I think the one thing that we are not able to do anymore is write any more strategies. We just need to deliver action plans and action plans are absolutely critical. Now that might be a new planning scenario - I could bore you about planning and some of the stuff that we've done there - it might be new procurement. But fundamentally comes back to the point Lisa was making - we want champions who can do their own circular economy actions within their own little area and that might be a team of three people doing something, it might be the CEO of the organization, but we need to get those champions and we need to give them the right information.
And I think the work that IFMA is doing, I've been lucky enough to work with IFMA with my Circular Economy Institute hat on and we've partnered up to offer IFMA members Circular Economy Institute training through the website, and that's a good example of collaboration between different organisations with expertise.

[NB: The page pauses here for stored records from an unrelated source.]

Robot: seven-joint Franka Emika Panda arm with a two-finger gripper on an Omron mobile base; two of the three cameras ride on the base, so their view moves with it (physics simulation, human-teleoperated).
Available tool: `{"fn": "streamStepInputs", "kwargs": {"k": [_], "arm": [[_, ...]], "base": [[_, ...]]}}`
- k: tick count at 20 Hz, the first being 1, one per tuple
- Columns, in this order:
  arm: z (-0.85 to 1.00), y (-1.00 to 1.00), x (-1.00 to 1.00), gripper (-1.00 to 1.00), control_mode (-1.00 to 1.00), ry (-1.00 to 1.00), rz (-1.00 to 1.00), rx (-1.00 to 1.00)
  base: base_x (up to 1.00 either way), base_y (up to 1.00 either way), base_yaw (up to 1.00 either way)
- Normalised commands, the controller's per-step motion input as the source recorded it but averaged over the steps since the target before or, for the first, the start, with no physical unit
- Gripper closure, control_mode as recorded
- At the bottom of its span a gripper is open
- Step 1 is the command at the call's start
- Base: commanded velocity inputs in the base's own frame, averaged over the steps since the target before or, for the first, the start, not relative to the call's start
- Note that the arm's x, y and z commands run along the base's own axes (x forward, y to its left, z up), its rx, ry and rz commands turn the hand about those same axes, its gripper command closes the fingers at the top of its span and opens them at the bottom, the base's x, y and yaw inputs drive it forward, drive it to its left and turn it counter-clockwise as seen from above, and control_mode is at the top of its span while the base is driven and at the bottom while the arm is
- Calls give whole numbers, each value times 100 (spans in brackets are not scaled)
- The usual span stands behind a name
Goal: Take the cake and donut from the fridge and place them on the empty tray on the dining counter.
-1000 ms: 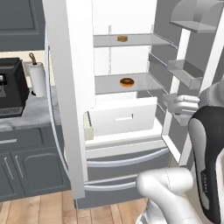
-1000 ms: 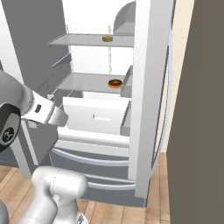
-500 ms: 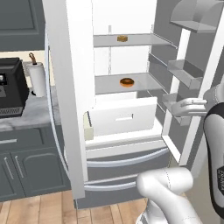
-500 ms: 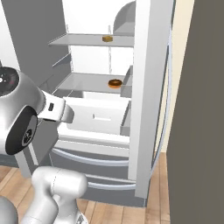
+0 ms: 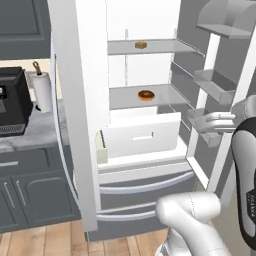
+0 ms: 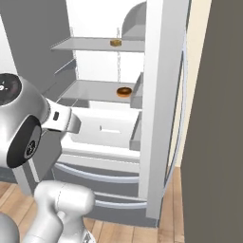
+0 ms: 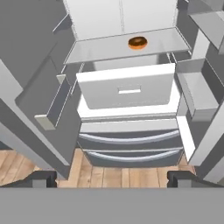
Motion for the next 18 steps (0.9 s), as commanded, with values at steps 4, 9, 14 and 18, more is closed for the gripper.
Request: {"fn": "streamStepInputs", "kwargs": {"k": [4, 9, 14, 18], "arm": [[0, 0, 0, -100, 100, 0, 0, 0], [0, 0, 0, -100, 100, 0, 0, 0], [0, 0, 0, -100, 100, 0, 0, 0], [0, 0, 0, -100, 100, 0, 0, 0]], "base": [[78, 0, 0], [100, 0, 0], [100, 0, 0], [100, 0, 0]]}}
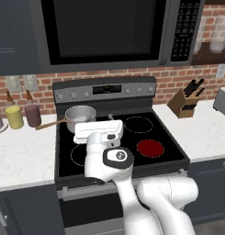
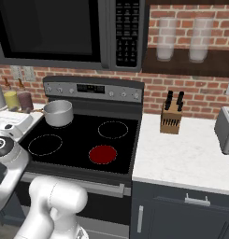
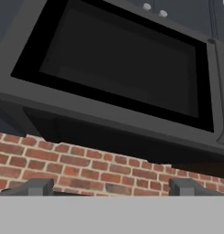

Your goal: Turn off the front right burner of the stove.

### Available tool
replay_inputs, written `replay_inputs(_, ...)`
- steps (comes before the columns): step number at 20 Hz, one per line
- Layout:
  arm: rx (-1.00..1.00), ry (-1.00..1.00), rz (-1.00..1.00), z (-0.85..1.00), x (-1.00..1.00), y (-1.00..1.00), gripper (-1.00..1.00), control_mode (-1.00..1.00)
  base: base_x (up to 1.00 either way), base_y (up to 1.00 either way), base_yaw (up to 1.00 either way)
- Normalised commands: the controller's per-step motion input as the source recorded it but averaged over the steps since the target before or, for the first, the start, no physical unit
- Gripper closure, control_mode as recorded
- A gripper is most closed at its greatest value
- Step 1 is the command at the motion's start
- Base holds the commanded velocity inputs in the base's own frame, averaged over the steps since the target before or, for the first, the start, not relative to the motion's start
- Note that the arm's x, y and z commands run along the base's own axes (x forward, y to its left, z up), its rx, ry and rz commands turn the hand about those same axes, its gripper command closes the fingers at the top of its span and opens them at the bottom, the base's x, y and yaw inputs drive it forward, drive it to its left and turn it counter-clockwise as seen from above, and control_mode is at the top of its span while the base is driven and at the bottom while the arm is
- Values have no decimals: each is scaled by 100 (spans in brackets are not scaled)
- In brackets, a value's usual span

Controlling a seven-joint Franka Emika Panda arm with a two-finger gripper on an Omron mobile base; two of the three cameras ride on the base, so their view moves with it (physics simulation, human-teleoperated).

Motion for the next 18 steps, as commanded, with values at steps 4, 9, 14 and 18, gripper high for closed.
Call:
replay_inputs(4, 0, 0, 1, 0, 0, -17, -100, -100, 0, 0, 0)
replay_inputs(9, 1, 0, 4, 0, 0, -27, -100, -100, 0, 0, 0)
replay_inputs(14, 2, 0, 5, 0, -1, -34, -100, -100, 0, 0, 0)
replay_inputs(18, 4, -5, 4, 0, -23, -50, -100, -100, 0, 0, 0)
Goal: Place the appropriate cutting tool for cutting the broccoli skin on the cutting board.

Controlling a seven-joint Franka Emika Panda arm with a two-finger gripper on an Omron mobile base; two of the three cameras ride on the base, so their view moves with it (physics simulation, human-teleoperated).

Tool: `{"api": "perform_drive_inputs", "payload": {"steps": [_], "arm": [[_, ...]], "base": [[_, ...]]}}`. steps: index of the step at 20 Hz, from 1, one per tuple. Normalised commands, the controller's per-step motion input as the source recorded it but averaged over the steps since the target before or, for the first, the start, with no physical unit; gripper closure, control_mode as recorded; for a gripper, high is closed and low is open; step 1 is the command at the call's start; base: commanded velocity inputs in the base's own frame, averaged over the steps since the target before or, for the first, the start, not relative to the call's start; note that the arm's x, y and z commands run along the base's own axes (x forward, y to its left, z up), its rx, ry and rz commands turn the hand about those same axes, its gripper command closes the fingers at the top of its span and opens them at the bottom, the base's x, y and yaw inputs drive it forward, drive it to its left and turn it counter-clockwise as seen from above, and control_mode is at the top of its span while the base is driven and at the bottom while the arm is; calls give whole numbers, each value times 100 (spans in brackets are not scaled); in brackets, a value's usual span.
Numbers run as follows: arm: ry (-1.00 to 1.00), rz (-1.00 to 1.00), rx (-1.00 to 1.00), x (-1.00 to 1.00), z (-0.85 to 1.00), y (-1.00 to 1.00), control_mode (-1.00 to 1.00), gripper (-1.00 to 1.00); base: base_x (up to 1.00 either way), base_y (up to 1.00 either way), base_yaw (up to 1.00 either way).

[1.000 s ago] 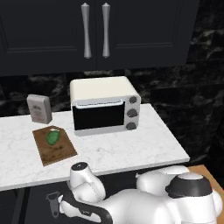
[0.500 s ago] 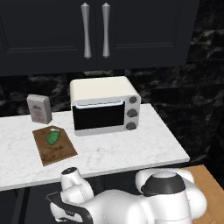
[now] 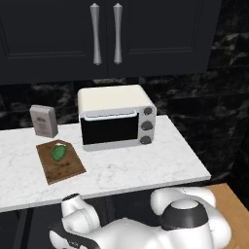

And that's what we've got to do. We've got to move out of our silos and start exploring the chain that we live within and seeing who else is on the chain that we can work with to become more circular.
00:28:46 Karen Plum
That sounds like a fantastic call to action and the details of that course we can share in our show notes, so our listeners can follow up on that if they have an interest there.
But I guess, as you've all said, the time is now and people just have to get on with it and not worry whether they're doing absolutely the perfect thing, but do something because time's running out.
Well it's been an absolute pleasure listening to the three of you knowledgeable people talking about this subject. Thank you very much for sharing all your insights and expertise today.
00:29:17 Celeste Tell
Thank you, Karen.
00:29:18 Lisa Whited
Thanks, Karen.
00:29:18 David Greenfield
Thank you very much.
00:29:20 Karen Plum
So the circular economy requires courageous leadership and a desire to just stop strategizing and get on with it. We don't have time to get things perfect, the planet's burning. The time to act really is now.